→ **REQUIRED WORK**:
Search the material for the word "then" and report each line where it turns up.

━━━ THE DATA ━━━

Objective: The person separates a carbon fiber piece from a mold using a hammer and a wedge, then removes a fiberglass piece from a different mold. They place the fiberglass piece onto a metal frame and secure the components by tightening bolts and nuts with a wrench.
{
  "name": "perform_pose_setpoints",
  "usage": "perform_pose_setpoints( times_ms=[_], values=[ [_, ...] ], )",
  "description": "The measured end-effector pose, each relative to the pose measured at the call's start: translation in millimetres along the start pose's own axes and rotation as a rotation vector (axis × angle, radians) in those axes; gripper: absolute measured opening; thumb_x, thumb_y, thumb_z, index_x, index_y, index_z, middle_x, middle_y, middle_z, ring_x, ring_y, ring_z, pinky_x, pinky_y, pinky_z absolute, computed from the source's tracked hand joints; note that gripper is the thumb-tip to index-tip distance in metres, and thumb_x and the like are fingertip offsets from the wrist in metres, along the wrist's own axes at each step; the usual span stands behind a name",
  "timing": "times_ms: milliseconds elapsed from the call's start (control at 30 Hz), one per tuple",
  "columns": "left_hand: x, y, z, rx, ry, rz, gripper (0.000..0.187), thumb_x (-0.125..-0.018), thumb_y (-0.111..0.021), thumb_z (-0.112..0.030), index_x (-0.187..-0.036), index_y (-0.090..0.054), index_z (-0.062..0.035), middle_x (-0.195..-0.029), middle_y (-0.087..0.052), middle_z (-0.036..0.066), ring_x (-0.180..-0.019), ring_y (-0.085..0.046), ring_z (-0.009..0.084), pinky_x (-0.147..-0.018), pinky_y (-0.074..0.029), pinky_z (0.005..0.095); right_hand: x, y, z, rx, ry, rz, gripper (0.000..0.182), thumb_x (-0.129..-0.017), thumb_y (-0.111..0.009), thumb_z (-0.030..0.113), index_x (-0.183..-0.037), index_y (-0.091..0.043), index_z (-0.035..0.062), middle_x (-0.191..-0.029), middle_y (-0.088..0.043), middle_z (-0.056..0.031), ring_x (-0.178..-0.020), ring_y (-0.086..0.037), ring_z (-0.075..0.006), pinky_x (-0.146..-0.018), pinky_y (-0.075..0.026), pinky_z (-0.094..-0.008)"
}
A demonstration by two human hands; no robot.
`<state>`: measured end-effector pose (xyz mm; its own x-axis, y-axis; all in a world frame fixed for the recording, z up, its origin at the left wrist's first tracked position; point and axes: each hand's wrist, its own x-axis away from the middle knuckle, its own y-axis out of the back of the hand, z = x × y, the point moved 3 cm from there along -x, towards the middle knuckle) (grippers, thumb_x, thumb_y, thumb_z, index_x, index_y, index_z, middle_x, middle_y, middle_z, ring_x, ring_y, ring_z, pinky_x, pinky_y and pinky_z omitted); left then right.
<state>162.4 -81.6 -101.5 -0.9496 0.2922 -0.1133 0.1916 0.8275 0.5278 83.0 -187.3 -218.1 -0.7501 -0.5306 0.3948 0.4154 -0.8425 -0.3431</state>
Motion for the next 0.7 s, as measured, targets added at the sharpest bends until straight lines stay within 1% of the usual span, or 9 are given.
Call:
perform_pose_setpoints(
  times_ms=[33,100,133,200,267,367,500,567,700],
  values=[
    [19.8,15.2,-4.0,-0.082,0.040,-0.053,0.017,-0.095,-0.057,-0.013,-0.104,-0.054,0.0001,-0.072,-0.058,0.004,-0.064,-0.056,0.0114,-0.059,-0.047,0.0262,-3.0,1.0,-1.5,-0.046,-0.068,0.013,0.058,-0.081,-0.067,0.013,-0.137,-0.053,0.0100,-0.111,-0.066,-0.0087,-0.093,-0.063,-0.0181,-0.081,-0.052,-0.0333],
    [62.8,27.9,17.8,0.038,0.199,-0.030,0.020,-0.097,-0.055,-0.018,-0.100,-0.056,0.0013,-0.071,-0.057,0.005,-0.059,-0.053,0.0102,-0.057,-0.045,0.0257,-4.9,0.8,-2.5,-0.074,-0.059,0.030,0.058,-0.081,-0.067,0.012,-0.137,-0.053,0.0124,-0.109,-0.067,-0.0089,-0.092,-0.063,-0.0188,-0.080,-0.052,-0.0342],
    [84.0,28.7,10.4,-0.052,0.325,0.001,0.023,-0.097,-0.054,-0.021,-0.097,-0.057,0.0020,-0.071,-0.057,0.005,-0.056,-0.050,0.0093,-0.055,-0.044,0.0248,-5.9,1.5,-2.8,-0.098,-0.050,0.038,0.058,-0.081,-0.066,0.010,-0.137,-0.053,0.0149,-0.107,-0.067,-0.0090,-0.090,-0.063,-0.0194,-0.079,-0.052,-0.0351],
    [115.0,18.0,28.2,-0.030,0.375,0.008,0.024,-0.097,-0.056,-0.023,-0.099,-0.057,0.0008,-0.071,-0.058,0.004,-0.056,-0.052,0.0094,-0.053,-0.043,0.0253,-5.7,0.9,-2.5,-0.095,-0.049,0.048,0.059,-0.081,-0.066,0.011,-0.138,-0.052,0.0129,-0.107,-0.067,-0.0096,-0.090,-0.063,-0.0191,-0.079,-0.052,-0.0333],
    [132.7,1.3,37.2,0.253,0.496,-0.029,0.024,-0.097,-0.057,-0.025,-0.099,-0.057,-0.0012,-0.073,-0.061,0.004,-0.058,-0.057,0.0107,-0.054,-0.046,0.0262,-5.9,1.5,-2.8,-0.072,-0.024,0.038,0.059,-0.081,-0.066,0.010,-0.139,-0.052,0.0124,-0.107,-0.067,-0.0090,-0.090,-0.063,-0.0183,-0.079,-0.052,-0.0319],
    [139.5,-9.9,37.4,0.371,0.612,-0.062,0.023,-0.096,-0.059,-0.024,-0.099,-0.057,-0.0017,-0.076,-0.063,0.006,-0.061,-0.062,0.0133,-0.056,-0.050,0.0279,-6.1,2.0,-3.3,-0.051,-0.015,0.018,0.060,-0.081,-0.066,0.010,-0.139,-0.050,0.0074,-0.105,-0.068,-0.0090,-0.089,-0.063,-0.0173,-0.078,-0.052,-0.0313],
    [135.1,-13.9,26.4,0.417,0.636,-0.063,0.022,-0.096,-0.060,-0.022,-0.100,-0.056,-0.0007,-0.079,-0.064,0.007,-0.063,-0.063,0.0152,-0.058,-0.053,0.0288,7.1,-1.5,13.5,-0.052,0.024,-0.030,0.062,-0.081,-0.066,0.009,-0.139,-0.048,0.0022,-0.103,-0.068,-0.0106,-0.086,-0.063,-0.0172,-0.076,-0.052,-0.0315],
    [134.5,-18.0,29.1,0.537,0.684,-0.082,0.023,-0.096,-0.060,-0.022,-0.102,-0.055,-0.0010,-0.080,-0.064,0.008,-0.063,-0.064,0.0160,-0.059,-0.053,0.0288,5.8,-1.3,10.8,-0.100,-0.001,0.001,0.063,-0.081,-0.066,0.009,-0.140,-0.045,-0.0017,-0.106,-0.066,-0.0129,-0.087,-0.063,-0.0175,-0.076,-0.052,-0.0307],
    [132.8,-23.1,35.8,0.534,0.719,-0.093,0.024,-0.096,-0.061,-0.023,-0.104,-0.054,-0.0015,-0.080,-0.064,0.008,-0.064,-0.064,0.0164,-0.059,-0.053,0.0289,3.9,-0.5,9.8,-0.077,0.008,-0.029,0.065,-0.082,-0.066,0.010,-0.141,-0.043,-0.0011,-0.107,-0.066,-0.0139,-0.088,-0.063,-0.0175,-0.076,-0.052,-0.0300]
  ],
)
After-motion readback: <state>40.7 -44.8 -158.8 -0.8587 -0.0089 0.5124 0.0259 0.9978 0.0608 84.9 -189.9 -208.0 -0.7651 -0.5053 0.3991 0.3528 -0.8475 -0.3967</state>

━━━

→ **RESPONSE BELOW**:
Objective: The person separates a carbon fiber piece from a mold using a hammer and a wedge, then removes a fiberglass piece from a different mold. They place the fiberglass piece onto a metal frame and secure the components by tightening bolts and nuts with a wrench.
`<state>`: measured end-effector pose (xyz mm; its own x-axis, y-axis; all in a world frame fixed for the recording, z up, its origin at the left wrist's first tracked position; point and axes: each hand's wrist, its own x-axis away from the middle knuckle, its own y-axis out of the back of the hand, z = x × y, the point moved 3 cm from there along -x, towards the middle knuckle) (grippers, thumb_x, thumb_y, thumb_z, index_x, index_y, index_z, middle_x, middle_y, middle_z, ring_x, ring_y, ring_z, pinky_x, pinky_y and pinky_z omitted); left then right.

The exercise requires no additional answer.